Понятное дело, что готовых ответов в статье я дать не смог. Ну просто потому, что сам их не знал, да и в таком далеком уже и кажущемся сном будущем на этот вопрос тоже ответ найден не был. Всё упиралось в человеческую природу, для построения коммунизма — ну или царствия Божьего на земле, тут кому, что ближе — нужна всего лишь сущая малость. Другой человек. Вернее, чтобы все люди на планете разом стали другими.
Короче говоря, мною в статье была высказана идея отбора «наверх» не по крови или материальному положению семьи, а по умственным и другим личным качествам кандидата. Впервые был введен термин «меритократия» — власть достойных. Высказана мысль, что только под управлением действительно лучших представителей человечество сможет сделать шаг вперед. Выйти в космос, познать тайны природы, стать чем-то больше, чем просто кучка суетящихся на поверхности планеты муравьев.
Статья была опубликована в «Правде», но без подписи. При всем моем авторитете сама идея отказа от сословных привилегий — даже при том, что границы между дворянином и простолюдином изрядно подразмылись за последние десятилетия — высказанная императорам вполне могла привести к непредсказуемым последствиям.

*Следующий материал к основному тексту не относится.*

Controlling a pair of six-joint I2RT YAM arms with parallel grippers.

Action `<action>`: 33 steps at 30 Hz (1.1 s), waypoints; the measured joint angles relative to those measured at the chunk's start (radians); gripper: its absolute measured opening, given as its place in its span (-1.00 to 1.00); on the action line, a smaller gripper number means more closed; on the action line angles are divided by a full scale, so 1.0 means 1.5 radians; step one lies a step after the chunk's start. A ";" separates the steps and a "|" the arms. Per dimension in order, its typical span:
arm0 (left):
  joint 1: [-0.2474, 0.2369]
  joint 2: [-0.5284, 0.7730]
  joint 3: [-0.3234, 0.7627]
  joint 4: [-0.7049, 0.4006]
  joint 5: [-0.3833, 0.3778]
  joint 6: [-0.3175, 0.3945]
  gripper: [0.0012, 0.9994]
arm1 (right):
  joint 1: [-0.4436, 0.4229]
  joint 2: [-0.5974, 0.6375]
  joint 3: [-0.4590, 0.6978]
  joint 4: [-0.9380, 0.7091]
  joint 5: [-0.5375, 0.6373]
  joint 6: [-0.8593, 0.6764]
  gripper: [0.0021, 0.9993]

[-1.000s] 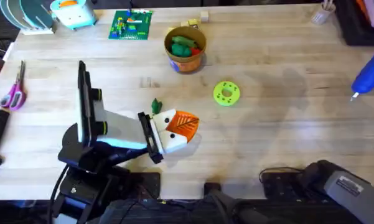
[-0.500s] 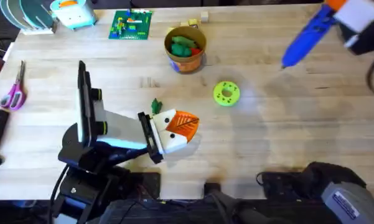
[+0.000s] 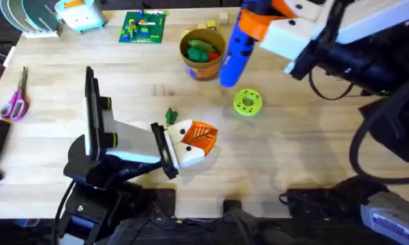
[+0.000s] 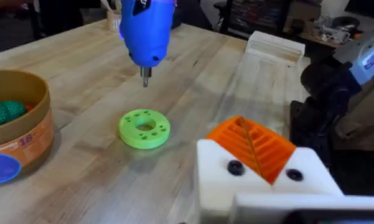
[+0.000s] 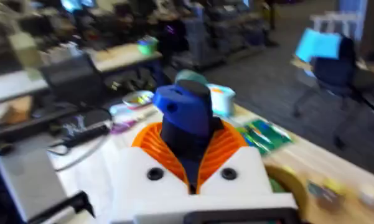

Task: Pick up the gripper from the table and insert it into the empty holder that is missing its gripper. Then pick up a screw, insert it into the mounting hole, and use the screwdriver to tighten it. Finally, clean up the table by picking up the vegetable and placing it into the bucket.

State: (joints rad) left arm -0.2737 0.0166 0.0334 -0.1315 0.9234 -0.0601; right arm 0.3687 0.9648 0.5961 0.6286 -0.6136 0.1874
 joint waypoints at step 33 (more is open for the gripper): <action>0.000 0.000 0.000 0.000 0.000 0.000 -0.97 | 0.238 0.068 0.042 0.119 -0.013 0.051 -0.95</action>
State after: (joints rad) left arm -0.2737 0.0166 0.0334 -0.1318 0.9234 -0.0601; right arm 0.7262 1.0672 0.6594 0.8070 -0.6334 0.2642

Статью в итоге заметили, обсудили в обществе, сошлись на том, что дело это конечно очень интересное, но малоприменимое на практике здесь и сейчас. А вот термин «Меритократия», можно сказать, полюбился современным философам и мыслителям и «ушел в народ». Так же собственную жизнь в дальнейшем получила идея развития человечества и стремление к постоянному прогрессу.
Этому к тому же способствовала необычайная популярность книжной фантастики в России. Запущенная когда-то почти пятнадцать лет назад литературная волна — кроме Одоевского на этой ниве успело отметиться несколько десятков той или иной маститости писателей, часть из которых уже сейчас вполне могли претендовать на статус классиков — лишившись подпитки сюжетами с моей стороны не затихла, а наоборот продолжала набирать обороты.

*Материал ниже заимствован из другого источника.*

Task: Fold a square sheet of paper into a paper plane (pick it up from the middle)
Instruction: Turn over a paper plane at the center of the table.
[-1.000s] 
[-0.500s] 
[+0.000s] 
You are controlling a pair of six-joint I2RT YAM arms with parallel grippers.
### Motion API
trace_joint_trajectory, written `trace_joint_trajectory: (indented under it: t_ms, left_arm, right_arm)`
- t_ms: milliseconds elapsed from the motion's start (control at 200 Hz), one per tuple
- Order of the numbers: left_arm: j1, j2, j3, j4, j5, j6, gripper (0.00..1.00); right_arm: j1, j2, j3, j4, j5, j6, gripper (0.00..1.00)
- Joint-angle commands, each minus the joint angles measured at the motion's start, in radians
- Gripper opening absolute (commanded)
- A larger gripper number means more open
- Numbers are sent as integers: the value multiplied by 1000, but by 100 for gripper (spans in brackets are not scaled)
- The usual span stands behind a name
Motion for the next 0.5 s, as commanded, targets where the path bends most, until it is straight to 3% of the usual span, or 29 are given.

Вообще различные философские кружки, общества, салоны и прочие объединения в эти времена были крайне популярны. СИБ хоть и присматривала за ними, но чаще всего не вмешивалась, поскольку ничего крамольного в духовных поисках творческой интеллигенции зачастую не имелось. Да и в принципе очень тяжело обсуждать революцию снизу, когда фактически каждый день происходит революция сверху. Может не совсем так, как хотелось бы разного рода радетелям за народное благо, но зато плоды каждой этой маленькой революции зачастую можно было пощупать буквально руками.
Выросла целая плеяда отечественных философов, имена большинства из которых мне, если честно, ничего не говорили. Впрочем, попадались и узнаваемые персонажи — Бакунин, например, который в этом варианте истории вполне счастливо жил в России, и слыл ярым радикальным монархистом, что для философской тусовки было, откровенно говоря, не характерно.